What to work on:
Repeat the listing word for word. Leave every picture out.
##########
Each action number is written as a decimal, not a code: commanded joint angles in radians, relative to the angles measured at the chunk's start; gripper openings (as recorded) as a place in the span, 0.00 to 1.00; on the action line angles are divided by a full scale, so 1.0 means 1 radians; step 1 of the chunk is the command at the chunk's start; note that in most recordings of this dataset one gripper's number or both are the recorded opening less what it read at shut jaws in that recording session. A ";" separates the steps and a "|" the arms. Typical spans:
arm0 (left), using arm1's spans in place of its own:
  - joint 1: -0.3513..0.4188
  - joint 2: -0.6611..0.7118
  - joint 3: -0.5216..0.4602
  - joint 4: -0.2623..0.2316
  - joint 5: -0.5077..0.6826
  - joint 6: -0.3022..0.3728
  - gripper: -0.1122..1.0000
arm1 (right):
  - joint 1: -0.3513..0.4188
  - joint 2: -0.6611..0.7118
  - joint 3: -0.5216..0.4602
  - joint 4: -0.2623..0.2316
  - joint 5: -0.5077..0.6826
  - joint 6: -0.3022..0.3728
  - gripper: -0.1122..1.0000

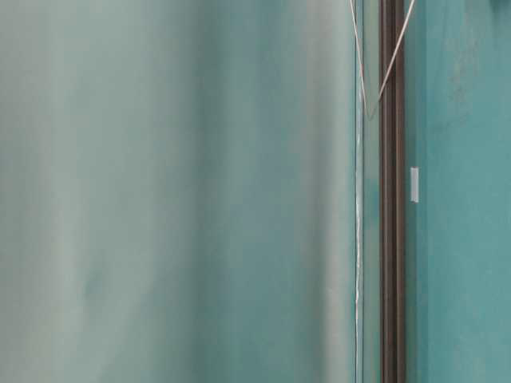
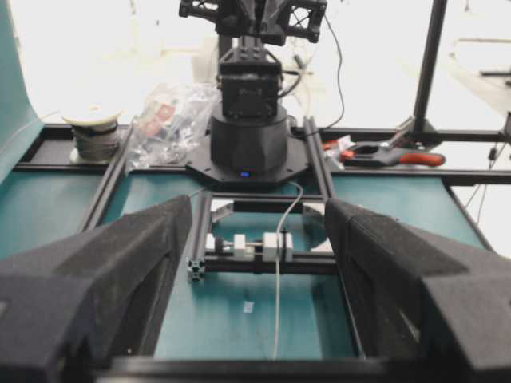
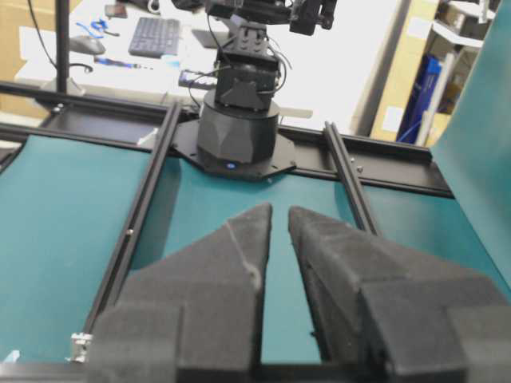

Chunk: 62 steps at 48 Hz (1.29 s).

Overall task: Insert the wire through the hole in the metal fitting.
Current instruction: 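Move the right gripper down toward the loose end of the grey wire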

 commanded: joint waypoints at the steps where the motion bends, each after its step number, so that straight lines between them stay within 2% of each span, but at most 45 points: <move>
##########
Task result:
Each action number is written as a decimal, not a code: commanded joint angles in radians, relative to the angles measured at the chunk's start; gripper openings (as recorded) as a place in the span, 0.00 to 1.00; on the action line angles are divided by a full scale, so 1.0 means 1 radians; step 1 of the chunk is the command at the chunk's start; note that in most recordings of this dataset one gripper's number or both are the recorded opening less what it read at shut jaws in that recording session. A ";" separates the steps and a "|" the arms. Typical spans:
arm0 (left), using arm1's spans in place of its own:
  - joint 1: -0.3513..0.4188
  - joint 2: -0.6611..0.7118
  - joint 3: -0.5216..0.4602
  - joint 4: -0.2623..0.2316
  - joint 5: -0.5077..0.6826
  - joint 6: -0.3022..0.3728
  - gripper: -0.1122..1.0000
arm1 (right):
  - joint 1: -0.3513..0.4188
  - joint 2: -0.6611..0.7118
  - joint 3: -0.5216..0.4602
  - joint 4: -0.2623..0.2316
  - joint 5: -0.5077..0.6826
  - joint 6: -0.3022..0.3728
  - gripper: -0.1122..1.0000


Chunk: 62 steps at 48 Hz (1.29 s).

Overall task: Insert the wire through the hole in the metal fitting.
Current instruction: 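Move the right gripper down toward the loose end of the grey wire
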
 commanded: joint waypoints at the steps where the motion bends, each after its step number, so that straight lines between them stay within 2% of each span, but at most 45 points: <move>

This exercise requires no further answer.